The potential of synthetic small interfering RNA-based antiviral drugs for influenza treatment

Influenza is a worldwide public health problem. Annually, this infection affects up to 15% of the world population; and about half a million people die from this disease every year. Moreover, influenza A and B viruses tend to garner most of the attention, as these types are a major cause of the epidemics and pandemics. Although the influenza virus primarily affects the respiratory tract, it may also affect the cardiovascular and central nervous systems. Several antiviral drugs, that target various stages of viral reproduction, have been considered effective for the treatment and prevention of influenza, but some virus strains become resistant to these medications. Thus, new strategies and techniques should be developed to overcome the antiviral drug resistance.
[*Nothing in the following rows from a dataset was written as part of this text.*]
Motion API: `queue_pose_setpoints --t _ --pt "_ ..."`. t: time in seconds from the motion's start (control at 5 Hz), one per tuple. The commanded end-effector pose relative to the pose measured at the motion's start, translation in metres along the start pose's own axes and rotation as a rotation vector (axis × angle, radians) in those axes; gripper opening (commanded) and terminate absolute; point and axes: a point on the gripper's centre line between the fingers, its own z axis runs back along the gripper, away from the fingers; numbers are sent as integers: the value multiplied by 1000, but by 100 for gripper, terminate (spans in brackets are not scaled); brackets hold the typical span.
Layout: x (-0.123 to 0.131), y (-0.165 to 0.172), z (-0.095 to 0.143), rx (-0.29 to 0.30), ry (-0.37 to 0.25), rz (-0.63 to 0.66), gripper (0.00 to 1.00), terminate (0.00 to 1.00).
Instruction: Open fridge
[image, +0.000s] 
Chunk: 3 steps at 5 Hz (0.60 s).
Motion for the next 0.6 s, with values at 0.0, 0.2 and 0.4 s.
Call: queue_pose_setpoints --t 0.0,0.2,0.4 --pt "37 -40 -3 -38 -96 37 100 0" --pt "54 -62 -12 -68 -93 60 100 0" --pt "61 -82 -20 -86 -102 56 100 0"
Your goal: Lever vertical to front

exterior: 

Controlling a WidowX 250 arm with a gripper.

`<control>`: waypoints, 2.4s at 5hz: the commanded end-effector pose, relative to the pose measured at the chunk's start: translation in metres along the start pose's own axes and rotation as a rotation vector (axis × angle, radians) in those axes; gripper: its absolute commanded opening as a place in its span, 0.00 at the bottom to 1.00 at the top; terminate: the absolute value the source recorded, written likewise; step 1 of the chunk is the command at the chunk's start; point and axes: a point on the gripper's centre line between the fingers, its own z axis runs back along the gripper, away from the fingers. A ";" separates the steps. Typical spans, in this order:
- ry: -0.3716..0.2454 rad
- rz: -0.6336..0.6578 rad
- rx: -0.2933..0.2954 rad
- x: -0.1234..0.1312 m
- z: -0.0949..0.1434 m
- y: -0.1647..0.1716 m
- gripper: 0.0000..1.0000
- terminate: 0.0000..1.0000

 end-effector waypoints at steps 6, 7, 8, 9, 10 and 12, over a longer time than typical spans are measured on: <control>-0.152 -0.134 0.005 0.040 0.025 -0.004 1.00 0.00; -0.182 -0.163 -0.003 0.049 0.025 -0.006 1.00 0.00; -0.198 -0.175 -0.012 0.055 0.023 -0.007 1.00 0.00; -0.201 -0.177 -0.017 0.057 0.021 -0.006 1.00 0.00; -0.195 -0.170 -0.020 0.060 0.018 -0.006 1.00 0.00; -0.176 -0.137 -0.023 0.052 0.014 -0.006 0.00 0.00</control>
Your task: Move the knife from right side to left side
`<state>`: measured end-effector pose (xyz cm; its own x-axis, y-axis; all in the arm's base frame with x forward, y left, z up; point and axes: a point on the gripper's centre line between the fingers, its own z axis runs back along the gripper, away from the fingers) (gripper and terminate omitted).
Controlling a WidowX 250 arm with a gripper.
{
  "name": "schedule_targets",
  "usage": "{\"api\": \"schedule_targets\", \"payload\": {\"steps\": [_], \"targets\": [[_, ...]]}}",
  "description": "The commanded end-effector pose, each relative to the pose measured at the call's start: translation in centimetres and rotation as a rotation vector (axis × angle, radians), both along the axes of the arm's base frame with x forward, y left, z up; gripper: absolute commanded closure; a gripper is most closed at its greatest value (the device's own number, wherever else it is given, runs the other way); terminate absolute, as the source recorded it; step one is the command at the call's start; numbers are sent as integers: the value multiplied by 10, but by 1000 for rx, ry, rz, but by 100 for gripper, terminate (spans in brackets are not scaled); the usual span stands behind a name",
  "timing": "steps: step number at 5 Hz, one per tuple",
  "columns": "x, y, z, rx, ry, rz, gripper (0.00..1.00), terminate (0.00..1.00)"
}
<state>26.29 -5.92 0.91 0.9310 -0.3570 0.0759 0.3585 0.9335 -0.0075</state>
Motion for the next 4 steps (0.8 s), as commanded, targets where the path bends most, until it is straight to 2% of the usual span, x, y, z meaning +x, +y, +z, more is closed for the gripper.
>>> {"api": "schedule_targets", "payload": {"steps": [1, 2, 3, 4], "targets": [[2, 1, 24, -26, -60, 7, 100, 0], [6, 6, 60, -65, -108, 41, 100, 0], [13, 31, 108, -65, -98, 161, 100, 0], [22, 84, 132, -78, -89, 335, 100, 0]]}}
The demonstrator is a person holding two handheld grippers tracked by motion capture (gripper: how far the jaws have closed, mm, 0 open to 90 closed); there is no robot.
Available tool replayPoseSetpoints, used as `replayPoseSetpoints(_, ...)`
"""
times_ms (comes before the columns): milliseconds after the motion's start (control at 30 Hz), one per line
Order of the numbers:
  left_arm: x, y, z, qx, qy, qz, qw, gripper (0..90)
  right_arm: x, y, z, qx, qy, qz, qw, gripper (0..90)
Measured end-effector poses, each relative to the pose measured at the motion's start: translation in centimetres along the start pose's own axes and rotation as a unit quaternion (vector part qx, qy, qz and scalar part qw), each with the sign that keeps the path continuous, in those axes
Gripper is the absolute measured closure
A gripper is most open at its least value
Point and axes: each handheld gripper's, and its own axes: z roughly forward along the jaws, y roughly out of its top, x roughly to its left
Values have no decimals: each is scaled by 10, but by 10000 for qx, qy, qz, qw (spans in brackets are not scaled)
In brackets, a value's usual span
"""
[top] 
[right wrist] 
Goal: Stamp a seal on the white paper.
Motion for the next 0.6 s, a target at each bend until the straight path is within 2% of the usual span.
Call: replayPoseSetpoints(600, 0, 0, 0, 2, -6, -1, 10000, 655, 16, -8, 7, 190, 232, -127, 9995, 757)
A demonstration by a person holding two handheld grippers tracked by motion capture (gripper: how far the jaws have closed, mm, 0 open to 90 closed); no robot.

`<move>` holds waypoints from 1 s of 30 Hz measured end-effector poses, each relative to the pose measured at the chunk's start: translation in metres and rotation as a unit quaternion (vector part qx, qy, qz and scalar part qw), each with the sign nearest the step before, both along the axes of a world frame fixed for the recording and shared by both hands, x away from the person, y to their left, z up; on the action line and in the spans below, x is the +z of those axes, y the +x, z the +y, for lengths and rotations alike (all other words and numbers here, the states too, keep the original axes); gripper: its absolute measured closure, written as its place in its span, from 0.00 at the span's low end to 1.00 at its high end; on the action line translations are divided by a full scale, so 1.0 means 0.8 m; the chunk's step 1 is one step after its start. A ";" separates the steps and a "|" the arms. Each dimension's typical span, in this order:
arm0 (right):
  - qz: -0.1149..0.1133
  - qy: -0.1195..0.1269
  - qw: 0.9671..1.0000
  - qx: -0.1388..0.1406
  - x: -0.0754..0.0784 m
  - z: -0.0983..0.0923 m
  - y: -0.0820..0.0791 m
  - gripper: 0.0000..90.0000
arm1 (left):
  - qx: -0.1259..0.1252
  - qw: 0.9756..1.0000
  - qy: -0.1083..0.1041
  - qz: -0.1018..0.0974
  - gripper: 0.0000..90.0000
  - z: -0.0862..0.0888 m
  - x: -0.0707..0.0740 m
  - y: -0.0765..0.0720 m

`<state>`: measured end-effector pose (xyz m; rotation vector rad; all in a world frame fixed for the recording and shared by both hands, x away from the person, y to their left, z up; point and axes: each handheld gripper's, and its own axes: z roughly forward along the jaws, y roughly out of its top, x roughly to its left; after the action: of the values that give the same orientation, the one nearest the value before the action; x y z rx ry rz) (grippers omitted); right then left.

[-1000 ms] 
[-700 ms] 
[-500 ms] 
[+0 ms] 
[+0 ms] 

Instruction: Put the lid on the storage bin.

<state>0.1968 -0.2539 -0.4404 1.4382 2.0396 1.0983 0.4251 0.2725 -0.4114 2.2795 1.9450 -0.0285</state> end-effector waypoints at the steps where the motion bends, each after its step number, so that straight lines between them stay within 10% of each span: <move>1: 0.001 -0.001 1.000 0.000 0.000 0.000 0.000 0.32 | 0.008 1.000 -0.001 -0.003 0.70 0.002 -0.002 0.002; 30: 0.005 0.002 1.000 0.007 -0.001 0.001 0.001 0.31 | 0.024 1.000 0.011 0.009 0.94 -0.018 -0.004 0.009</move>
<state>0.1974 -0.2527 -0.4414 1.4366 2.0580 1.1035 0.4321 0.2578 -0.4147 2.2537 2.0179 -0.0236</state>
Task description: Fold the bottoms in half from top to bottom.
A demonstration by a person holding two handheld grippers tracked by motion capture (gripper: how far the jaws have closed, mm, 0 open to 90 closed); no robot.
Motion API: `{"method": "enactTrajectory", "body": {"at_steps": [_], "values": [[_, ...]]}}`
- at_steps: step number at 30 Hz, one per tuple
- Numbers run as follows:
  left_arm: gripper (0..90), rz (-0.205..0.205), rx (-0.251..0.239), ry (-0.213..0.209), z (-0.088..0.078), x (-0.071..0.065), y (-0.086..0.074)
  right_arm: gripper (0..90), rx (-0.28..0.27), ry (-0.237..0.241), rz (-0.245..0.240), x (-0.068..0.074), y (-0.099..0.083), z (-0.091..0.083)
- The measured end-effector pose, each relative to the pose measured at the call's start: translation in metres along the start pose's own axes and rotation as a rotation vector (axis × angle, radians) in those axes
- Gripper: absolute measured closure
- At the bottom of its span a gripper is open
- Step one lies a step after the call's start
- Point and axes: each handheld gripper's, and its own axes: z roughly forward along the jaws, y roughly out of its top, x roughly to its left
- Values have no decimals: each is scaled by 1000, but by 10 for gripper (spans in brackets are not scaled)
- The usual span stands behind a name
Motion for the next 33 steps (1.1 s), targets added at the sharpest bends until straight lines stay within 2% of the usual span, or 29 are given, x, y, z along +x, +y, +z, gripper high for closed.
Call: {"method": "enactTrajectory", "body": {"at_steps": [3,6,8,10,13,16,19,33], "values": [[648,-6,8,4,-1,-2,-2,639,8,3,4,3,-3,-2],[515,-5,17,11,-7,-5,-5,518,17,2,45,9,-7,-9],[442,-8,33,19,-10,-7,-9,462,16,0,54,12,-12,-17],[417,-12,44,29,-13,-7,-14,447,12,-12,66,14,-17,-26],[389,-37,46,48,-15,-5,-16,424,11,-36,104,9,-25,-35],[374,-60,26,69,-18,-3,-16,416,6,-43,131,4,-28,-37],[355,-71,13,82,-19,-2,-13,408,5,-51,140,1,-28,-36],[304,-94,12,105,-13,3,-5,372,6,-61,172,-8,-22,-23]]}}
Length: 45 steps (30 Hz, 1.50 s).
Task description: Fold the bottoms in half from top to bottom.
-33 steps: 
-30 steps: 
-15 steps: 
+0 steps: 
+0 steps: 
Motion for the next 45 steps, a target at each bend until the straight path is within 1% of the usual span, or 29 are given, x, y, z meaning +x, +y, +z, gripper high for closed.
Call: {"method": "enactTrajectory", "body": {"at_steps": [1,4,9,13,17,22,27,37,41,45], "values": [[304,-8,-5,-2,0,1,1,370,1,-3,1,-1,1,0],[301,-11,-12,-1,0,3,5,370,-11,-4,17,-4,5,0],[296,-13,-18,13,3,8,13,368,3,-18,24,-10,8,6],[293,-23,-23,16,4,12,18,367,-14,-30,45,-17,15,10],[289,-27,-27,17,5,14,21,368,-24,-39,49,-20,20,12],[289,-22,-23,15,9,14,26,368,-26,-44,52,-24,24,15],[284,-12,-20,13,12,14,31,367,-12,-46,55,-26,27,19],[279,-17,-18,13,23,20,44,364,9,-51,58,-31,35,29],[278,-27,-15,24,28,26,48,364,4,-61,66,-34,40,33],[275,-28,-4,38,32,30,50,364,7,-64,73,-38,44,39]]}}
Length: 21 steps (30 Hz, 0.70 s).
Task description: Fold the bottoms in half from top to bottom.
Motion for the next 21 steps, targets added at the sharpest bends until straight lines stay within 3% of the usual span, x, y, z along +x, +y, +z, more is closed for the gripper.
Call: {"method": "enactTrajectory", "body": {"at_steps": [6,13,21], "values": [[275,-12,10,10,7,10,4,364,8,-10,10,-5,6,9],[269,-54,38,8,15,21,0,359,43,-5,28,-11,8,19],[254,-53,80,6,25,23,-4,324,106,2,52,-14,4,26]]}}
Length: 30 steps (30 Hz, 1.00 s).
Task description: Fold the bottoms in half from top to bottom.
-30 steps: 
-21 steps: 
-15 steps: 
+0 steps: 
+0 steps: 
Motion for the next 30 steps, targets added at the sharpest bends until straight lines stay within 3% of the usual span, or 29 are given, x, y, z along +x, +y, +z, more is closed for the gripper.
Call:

Recent studies suggest that new drugs based on RNA interference (RNAi) appear to be a promising therapeutic approach that regulates the activity of viral or cellular genes. As it is known, the RNAi is a eukaryotic gene regulatory mechanism that can be triggered by a foreign double-stranded RNA (dsRNA) and results in the cleavage of the target messenger RNA (mRNA). This review discusses the prospects, advantages, and disadvantages of using RNAi in carrying out a specific treatment for influenza infection. However, some viruses confer resistance to small interfering RNAs (siRNA) targeting viral genes. This problem can significantly reduce the effectiveness of RNAi. Therefore, applying siRNAs targeting host cell factors required for influenza virus reproduction can be a way to overcome the antiviral drug resistance.